Project 4: Diversity profile

Overview

At the end of the last practical we looked at the diversity of a population using a variety of different diversity measures. We now want to be able to do that more easily so that we can examine the diversity profile of a population.

Background

Instead of looking at individual diversity measures, we can instead look at the diversity profile of a population. This is a plot of the effective number of species against \(q\), the parameter of this family of diversity measures. You should have observed in the previous exercise that the effective number of species drops as \(q\) increases, and you may remember that I said that this is because \(q\) is a measure of how much we care about evenness of the species abundances. At \(q = 0\), we don’t care at all, and the rarest species counts as much as the most common; at \(q = \infty\) we care only about evenness, and not about the actual number of species present. When we plot \(D_q\) against \(q\), profiles which drop away quickly are indicative of uneven distributions of species, whereas profiles which are less sensitive to \(q\) show more evenly distributed species (none much more abundant than any other).

Tasks

We want to plot \(D_q\) against \(q\) for a variety of values of \(q\) – say from 0 to 10 in small steps. First call your general diversity function with a vector of values for \(q\) instead of a single value. You will probably get a warning message, and in any event you will only get a single result, whereas you wanted a result for each value of \(q\). This is because the raise-to-the-power function ^ does not understand that you want to raise each species proportion to the first power, then each to the second power, and so on in turn and instead raises the first proportion to the first power, the second to the second, and so on. Instead we need to write a loop to iterate over the different values of \(q\).

First, you probably want to copy your existing functions again.

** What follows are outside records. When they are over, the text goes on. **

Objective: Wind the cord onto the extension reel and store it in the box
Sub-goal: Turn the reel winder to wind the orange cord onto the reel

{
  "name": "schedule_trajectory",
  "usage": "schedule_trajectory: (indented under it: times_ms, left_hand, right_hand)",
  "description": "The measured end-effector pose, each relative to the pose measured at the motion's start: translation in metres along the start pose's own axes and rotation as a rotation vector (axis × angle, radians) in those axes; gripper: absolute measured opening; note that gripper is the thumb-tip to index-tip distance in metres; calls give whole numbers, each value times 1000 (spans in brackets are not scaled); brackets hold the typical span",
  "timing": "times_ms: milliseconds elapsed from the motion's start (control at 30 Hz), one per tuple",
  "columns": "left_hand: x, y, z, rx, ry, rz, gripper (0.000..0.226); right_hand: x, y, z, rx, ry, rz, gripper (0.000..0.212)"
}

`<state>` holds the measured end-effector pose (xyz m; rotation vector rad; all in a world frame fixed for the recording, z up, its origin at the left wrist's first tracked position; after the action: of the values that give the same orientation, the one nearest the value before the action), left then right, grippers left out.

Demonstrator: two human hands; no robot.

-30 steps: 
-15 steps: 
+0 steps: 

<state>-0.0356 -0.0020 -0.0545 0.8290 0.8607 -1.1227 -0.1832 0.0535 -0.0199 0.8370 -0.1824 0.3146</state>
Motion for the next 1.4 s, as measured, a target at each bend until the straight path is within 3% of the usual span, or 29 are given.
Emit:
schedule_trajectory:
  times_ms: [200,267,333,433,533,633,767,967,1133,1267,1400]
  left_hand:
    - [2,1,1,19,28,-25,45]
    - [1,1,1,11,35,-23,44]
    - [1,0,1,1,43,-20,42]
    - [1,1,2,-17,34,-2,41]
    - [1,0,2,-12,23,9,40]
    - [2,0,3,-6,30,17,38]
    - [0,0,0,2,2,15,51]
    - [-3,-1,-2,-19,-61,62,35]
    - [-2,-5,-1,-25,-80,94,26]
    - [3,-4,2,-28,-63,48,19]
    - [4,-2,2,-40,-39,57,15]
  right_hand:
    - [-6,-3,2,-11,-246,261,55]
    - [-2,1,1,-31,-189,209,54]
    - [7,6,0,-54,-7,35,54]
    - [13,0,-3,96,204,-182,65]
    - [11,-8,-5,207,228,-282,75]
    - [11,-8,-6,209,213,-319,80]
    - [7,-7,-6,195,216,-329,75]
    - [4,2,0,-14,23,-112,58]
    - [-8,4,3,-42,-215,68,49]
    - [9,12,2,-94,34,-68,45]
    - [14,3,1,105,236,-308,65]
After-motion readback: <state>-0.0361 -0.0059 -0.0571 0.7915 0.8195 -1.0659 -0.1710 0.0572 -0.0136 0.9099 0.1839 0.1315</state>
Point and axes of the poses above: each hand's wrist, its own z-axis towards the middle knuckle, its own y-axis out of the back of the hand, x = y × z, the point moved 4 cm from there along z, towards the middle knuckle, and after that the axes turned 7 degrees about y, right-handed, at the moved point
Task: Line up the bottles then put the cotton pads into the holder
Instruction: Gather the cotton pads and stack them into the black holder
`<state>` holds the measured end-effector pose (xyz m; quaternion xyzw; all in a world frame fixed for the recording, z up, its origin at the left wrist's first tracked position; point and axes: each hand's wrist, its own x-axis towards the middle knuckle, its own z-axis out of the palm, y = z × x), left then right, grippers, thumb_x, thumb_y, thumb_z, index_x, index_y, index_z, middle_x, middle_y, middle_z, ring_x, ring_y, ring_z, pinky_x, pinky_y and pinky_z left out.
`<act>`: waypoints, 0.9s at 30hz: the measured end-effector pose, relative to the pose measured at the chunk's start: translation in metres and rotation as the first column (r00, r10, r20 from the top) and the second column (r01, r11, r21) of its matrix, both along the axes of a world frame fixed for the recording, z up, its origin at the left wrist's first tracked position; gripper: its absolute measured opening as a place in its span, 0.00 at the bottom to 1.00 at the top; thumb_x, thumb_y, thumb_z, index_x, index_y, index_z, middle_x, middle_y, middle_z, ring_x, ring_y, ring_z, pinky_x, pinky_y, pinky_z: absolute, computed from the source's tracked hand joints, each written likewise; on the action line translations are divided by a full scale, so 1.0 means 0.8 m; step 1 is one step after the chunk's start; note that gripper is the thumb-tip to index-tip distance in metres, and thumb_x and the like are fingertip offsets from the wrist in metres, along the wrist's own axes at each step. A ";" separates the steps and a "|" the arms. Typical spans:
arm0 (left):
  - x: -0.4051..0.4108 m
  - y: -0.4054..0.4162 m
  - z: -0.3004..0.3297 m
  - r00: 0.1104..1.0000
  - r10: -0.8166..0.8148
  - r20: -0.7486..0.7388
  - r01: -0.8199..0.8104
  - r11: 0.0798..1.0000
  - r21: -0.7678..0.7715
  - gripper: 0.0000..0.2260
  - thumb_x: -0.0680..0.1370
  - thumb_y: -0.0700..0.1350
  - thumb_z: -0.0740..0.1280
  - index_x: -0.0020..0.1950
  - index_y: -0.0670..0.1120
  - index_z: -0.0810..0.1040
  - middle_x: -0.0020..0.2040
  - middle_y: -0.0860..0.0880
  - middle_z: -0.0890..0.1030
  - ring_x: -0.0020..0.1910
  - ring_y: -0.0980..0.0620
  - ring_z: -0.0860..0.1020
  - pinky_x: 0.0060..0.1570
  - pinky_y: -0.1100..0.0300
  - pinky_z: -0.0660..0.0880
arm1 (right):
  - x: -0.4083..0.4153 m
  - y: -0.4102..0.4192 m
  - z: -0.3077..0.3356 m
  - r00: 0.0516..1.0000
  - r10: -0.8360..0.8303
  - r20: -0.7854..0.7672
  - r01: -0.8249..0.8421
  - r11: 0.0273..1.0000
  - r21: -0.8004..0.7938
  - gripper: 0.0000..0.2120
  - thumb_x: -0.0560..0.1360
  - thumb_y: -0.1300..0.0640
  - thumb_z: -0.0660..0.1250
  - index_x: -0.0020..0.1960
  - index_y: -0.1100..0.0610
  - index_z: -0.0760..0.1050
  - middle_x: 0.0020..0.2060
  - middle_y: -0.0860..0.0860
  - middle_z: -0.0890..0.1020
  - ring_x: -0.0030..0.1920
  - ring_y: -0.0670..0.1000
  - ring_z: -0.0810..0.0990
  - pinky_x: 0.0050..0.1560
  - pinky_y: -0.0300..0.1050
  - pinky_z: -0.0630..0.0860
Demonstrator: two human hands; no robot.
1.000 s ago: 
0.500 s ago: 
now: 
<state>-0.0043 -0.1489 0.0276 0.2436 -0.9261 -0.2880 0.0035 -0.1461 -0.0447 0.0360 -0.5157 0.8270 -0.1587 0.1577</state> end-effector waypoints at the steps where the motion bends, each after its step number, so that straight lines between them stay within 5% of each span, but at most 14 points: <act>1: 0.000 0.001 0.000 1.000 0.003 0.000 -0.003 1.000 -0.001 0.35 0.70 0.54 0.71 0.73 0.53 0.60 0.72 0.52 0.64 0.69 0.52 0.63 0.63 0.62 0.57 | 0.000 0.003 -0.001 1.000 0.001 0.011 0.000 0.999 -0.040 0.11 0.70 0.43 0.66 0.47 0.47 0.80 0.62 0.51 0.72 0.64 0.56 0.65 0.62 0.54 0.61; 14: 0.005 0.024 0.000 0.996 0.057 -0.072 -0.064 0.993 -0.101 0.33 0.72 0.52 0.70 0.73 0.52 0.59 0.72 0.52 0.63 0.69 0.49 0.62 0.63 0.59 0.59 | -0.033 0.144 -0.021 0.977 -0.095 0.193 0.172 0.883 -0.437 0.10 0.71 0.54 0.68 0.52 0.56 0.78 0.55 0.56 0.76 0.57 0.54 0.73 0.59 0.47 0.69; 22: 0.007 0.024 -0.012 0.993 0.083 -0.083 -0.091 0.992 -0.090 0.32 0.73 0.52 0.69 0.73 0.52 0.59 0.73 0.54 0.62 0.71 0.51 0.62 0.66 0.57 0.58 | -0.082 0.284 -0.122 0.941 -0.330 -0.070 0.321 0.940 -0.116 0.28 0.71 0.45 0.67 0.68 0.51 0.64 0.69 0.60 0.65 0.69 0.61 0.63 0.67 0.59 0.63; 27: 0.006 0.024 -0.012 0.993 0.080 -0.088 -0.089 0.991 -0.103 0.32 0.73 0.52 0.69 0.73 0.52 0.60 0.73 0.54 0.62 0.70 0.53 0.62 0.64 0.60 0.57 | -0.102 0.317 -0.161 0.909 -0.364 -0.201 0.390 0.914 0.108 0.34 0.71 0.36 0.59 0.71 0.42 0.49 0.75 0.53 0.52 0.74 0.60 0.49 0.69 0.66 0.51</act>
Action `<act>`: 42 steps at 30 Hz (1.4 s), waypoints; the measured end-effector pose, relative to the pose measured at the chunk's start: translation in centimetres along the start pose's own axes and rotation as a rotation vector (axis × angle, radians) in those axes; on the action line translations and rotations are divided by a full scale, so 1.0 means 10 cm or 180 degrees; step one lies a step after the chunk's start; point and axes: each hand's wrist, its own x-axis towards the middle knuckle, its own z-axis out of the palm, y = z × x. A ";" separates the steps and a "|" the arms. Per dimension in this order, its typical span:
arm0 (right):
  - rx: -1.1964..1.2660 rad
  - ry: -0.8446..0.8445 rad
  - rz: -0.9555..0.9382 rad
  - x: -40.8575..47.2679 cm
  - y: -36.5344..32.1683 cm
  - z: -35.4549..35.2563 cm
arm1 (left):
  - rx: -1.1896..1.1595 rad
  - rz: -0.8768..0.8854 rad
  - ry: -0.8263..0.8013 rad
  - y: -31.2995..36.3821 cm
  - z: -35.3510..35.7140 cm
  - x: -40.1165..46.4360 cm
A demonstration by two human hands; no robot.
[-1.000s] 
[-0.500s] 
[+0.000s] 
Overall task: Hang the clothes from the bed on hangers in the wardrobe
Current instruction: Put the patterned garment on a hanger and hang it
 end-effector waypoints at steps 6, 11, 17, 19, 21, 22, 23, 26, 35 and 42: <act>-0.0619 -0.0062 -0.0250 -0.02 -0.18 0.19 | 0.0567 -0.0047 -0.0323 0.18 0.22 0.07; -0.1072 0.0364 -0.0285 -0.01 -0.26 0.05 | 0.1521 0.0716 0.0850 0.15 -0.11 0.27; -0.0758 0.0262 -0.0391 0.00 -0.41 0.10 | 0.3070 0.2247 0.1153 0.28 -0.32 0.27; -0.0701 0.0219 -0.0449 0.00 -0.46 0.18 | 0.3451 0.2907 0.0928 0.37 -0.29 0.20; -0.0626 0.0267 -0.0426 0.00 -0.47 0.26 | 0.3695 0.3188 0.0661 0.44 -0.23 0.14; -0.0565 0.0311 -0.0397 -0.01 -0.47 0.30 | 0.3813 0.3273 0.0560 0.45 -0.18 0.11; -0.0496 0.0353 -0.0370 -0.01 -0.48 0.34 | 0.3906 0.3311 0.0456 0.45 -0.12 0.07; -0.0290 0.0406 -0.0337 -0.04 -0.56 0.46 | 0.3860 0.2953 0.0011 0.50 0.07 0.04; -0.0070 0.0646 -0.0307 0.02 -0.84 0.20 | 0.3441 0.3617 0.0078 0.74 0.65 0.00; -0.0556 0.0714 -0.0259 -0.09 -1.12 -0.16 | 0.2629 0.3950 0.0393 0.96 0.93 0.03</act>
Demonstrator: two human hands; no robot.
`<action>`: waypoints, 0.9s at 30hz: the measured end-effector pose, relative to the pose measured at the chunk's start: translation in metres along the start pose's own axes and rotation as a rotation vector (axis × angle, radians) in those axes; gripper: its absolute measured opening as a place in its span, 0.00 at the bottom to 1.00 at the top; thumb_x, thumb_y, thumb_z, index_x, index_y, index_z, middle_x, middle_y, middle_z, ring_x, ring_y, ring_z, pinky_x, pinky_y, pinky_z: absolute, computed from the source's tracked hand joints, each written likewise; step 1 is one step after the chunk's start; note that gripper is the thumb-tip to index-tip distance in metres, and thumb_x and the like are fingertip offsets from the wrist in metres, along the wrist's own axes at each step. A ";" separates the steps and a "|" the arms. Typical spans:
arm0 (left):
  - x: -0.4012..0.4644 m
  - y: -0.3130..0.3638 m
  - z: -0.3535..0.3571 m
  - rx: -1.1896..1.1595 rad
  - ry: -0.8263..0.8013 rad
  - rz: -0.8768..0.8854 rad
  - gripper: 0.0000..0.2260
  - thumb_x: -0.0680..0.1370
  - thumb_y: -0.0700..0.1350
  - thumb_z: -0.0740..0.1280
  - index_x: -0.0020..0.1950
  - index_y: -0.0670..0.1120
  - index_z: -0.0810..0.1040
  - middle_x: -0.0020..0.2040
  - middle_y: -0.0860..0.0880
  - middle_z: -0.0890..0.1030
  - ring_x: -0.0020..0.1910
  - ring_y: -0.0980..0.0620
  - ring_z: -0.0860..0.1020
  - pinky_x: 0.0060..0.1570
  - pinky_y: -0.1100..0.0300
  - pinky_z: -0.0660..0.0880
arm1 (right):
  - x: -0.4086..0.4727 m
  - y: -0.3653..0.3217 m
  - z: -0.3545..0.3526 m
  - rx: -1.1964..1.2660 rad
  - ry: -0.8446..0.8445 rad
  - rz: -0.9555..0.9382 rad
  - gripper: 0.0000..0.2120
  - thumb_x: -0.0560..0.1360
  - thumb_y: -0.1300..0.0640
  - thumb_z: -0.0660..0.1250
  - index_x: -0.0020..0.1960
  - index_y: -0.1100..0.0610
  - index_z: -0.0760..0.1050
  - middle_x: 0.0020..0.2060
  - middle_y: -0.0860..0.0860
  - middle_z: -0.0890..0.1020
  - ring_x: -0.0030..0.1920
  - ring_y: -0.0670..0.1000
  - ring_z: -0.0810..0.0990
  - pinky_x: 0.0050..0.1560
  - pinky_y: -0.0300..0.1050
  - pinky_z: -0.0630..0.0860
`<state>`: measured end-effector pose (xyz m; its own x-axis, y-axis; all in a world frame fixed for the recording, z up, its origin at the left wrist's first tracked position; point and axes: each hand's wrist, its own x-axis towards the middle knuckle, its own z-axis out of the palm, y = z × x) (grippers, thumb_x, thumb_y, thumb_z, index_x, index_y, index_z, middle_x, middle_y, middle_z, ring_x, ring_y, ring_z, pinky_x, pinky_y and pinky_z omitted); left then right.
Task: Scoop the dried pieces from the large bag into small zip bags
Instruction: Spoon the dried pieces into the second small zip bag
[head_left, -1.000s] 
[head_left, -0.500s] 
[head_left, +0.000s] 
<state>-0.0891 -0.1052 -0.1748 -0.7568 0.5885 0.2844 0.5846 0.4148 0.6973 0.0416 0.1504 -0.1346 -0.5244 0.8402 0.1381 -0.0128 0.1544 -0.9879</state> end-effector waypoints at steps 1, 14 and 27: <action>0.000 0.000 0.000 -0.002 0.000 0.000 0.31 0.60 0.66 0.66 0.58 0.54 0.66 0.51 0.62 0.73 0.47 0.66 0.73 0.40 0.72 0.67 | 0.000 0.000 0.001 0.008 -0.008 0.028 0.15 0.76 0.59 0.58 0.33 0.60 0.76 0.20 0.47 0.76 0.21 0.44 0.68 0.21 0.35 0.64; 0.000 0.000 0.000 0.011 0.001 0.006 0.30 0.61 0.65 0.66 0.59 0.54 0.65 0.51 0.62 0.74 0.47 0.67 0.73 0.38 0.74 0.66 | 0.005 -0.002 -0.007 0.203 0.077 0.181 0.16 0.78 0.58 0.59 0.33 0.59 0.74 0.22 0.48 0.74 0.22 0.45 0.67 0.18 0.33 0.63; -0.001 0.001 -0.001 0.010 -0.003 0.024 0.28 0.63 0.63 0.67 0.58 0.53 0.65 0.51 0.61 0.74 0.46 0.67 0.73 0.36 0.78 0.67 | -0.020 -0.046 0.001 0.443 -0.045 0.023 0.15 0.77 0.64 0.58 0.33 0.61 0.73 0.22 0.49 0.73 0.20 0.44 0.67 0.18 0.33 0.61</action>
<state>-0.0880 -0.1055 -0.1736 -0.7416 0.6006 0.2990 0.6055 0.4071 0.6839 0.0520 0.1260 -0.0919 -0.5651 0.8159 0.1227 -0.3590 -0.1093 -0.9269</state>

You will edit these functions (renaming them as you go along) to create final, definitive diversity functions that do everything we want.

Final diversity functions for a single value of q

Add a test in the general diversity function that checks that there is only one value of \(q\) and stop()s if there is more than one – now we have identified a problem in our code, we want to avoid it happening again! We will stop worrying about the specific (e.g. species richness) functions now, as it’s boring to keep on rewriting them!

Function to create a diversity profile from multiple qs

Now write a completely new function to calculate a series of diversity measures for a vector of values of \(q\) given as a second argument (e.g. c(0, 0.1, 3.4, 7, 15) or 0:20, etc.). In the function, you should just loop over all of the values of \(q\) given to it as an argument (just like your original diversity function took one value of \(q\) as an argument) and then just call your single-q-value function with each value of \(q\) (and the population) in turn. We want to reuse our code from the last exercise as much as possible to avoid making new mistakes! It should then combine all of the results and return a vector of diversity measures that corresponds to the vector of values of \(q\) that it has been given. Remember that if we have a vector of values (called Dqs.so.far), and want to add a new value Dq to the end, then we can do that with just c(Dqs.so.far, Dq).

Running the code

Check that the first diversity function now correctly rejects more than one value of \(q\). Then calculate the diversity profiles of the datasets, and plot them all on a graph. You can display however you like, but in the simplest case you can use plot(qs, Dqs) for the first graph, and lines(qs, Dqs) for subsequent graphs while changing the colours (col=) or line types (lty=), etc.

Demo

Write a demo that calculates diversity profiles for each dataset, plots them against each other, and comments on the differences between the results.